_What is needed_. Could you please return each line of the data that has the word "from"?

* * * *

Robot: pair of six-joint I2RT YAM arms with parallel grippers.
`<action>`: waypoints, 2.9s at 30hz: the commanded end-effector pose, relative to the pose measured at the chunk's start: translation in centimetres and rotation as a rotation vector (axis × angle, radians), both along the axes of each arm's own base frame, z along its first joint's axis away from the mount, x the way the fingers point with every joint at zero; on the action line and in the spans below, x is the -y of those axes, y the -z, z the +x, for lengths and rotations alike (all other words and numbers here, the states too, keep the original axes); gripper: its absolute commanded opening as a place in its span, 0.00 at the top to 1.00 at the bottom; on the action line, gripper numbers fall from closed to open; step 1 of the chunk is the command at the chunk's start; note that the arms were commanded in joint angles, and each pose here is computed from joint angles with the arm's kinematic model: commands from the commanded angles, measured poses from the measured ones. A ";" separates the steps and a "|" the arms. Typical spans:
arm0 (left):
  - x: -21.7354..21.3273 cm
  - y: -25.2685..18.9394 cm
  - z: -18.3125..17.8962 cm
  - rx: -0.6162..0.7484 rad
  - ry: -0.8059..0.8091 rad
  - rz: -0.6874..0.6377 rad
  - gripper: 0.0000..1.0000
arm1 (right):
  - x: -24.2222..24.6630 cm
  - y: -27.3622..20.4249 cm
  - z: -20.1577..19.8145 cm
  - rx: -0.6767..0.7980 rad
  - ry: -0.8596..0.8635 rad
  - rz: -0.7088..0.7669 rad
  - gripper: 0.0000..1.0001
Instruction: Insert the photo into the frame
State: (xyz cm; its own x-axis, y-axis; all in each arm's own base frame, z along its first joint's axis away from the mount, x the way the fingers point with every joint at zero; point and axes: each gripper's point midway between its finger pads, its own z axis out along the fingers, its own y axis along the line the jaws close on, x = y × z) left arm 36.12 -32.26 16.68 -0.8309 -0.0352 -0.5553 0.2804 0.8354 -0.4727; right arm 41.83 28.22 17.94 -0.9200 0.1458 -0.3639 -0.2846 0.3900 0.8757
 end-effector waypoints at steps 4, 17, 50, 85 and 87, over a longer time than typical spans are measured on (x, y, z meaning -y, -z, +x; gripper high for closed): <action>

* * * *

_Solution below_.
`<action>`: waypoints, 2.9s at 30hz: the commanded end-effector pose, relative to the pose measured at the chunk's start: translation in centimetres and rotation as a rotation vector (axis × angle, radians), both along the axes of each arm's own base frame, z along its first joint's axis away from the mount, x the way the fingers point with every joint at zero; on the action line and in the spans below, x is the -y of those axes, y the -z, z the +x, for lengths and rotations alike (all other words and numbers here, the states too, keep the original axes); gripper: its absolute commanded opening as a place in its span, 0.00 at the top to 1.00 at the bottom; on the action line, gripper numbers fall from closed to open; step 1 of the chunk is the command at the chunk's start; note that the arms were commanded in joint angles, and each pose here is computed from joint angles with the arm's kinematic model: commands from the commanded angles, measured poses from the measured ones. A ";" separates the steps and a "|" the arms. Typical spans:
State: (xyz cm; its own x-axis, y-axis; all in each arm's own base frame, z along its first joint's axis away from the mount, x the way the fingers point with every joint at zero; point and axes: each gripper's point midway between its finger pads, its own z axis out along the fingers, its own y axis along the line the jaws close on, x = y × z) left arm 36.12 -32.26 16.68 -0.8309 -0.0352 -0.5553 0.2804 0.8354 -0.4727; right arm 41.83 28.22 17.94 -0.9200 0.1458 -0.3639 -0.2846 0.3900 0.8757

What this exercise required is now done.